Podewils avait raison : l’effet était déplorable, même en Europe, et suffisant pour faire mettre en oubli tout ce qu’on avait espéré ou craint du héros de la veille. Les gazettes de Hollande et de Londres étaient pleines de railleries et d’invectives, où non-seulement ses talens, mais son courage même, étaient mis en doute. On y parlait couramment de sa présomption et de sa poltronnerie. J’ai sous les yeux une caricature anglaise qui représente Marie-Thérèse faisant avaler à son rival un flacon d’eau de Hongrie, qui opère sur l’estomac du patient avec toutes les conséquences d’un vomitif et d’un purgatif pour lui faire rendre la Silésie et l’or français, et au-dessous on lit ces mots : « Une occupation suivie d’évacuation[1]. »
Le plus troublé peut-être, et le plus malheureux de ceux qui s’agitaient dans les conciliabules de Berlin, c’était, je suis porté à le croire, notre ancienne connaissance, le ministre de France, le gros Valori, que Frédéric, je ne sais pourquoi, ne s’était pas soucié d’emmener cette année-là avec lui en campagne. Valori s’était plaint assez vivement d’être ainsi oublié, et il n’hésite pas, dans les mémoires qu’il nous a laissés, à imputer à l’absence de ses conseils une partie des fautes commises. Au fond, peut-être, se souvenant des traitemens assez durs qu’il avait dû subir dans ce genre d’équipée, était-il moins contrarié de son inaction qu’il ne voulait le paraître. Mais quand arriva la série des mauvaises nouvelles, son alarme devint extrême. Vainqueur, Frédéric s’était montré un allié peu sûr ; mais humilié et vaincu, que serait-ce donc ?

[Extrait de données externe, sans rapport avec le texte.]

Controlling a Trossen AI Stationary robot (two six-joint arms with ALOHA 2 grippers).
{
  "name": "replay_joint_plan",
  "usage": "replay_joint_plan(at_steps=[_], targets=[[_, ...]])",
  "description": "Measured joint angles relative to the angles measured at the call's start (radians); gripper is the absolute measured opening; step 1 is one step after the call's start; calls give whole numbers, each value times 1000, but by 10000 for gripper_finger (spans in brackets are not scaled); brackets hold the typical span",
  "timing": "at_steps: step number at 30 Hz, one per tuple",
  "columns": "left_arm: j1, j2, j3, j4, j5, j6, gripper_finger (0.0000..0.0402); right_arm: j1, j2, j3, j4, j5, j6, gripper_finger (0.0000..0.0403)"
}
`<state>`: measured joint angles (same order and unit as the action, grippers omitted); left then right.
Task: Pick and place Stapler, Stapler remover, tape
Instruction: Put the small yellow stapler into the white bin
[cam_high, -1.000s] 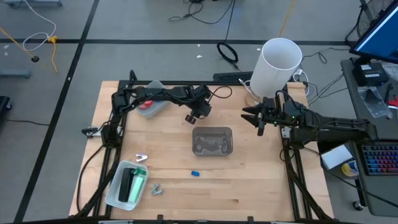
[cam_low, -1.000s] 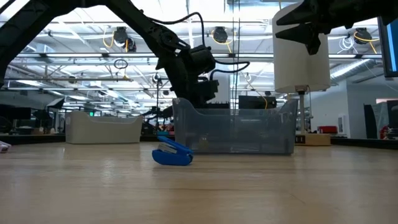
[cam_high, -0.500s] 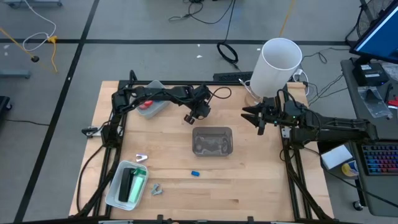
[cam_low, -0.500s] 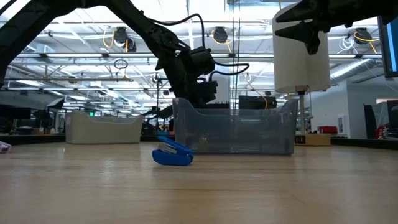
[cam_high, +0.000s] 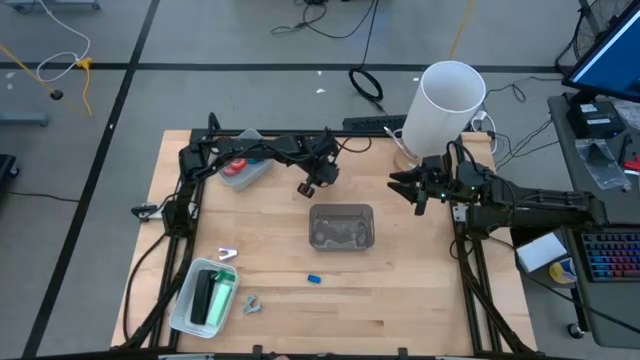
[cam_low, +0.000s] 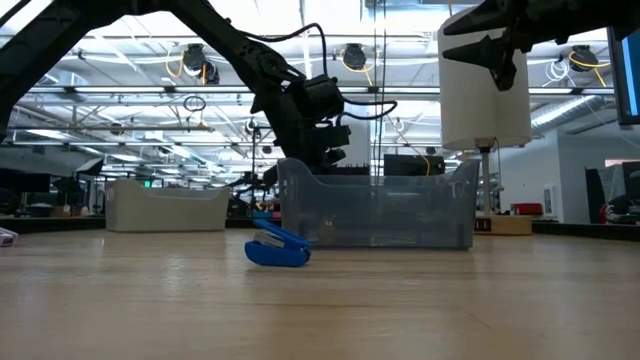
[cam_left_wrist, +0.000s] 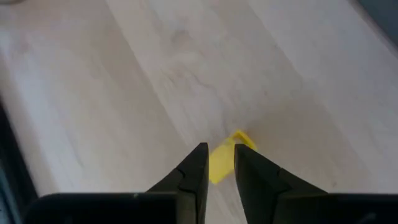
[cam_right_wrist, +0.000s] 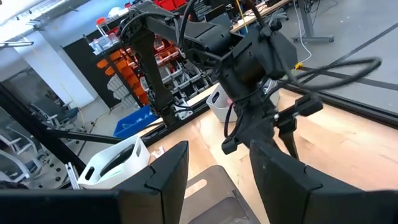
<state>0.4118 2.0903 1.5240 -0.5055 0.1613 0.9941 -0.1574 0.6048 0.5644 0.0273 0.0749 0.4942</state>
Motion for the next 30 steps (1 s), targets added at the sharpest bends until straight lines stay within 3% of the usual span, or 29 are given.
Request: replay_joint_plan(at_steps=[7, 11, 14, 19, 24, 30], targets=[[17, 0, 6, 1, 15, -23, 72, 0, 0, 0, 9, 2, 9, 167], [11, 0, 6, 15, 19, -131, 72, 0, 0, 0, 9, 2, 18, 167], [3, 0, 34, 21, 13, -311, 72, 0, 0, 0, 9, 2, 18, 167], [5, 0, 128, -17, -3, -744, 72, 0, 0, 0, 9, 2, 18, 167], [53, 0, 177, -26, 150, -1129, 72, 0, 0, 0, 8, 2, 34, 167], [56, 20, 176, -31, 134, -1295, 72, 0, 0, 0, 7, -1, 41, 167]])
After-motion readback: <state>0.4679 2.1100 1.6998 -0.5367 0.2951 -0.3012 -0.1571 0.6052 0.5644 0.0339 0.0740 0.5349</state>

Le moins qu’on pût attendre, c’était, à la première entrevue où il faudrait l’aborder, quelqu’une des bourrasques qui lui étaient familières, quelques scènes de récriminations amères où tous les malheurs seraient imputés à l’abandon, peut-être à la trahison de la France. Heureux encore, pensait Valori, si ces colères réelles ou affectées ne servaient pas de prétextes pour conclure encore une fois sous main, à des conditions inconnues, une paix précipitée et égoïste. — « Quel doit être, écrivait le diplomate avec angoisse, l’état d’agitation de cet esprit que les disgrâces déconcertent ? Toutes les passions, pour ainsi dire, concourent à y porter du trouble. Un grand fonds d’amour-propre et un grand esprit d’économie sont les
- ↑ (Correspondance d’Angleterre, décembre 1744. — Ministère des affaires étrangères.)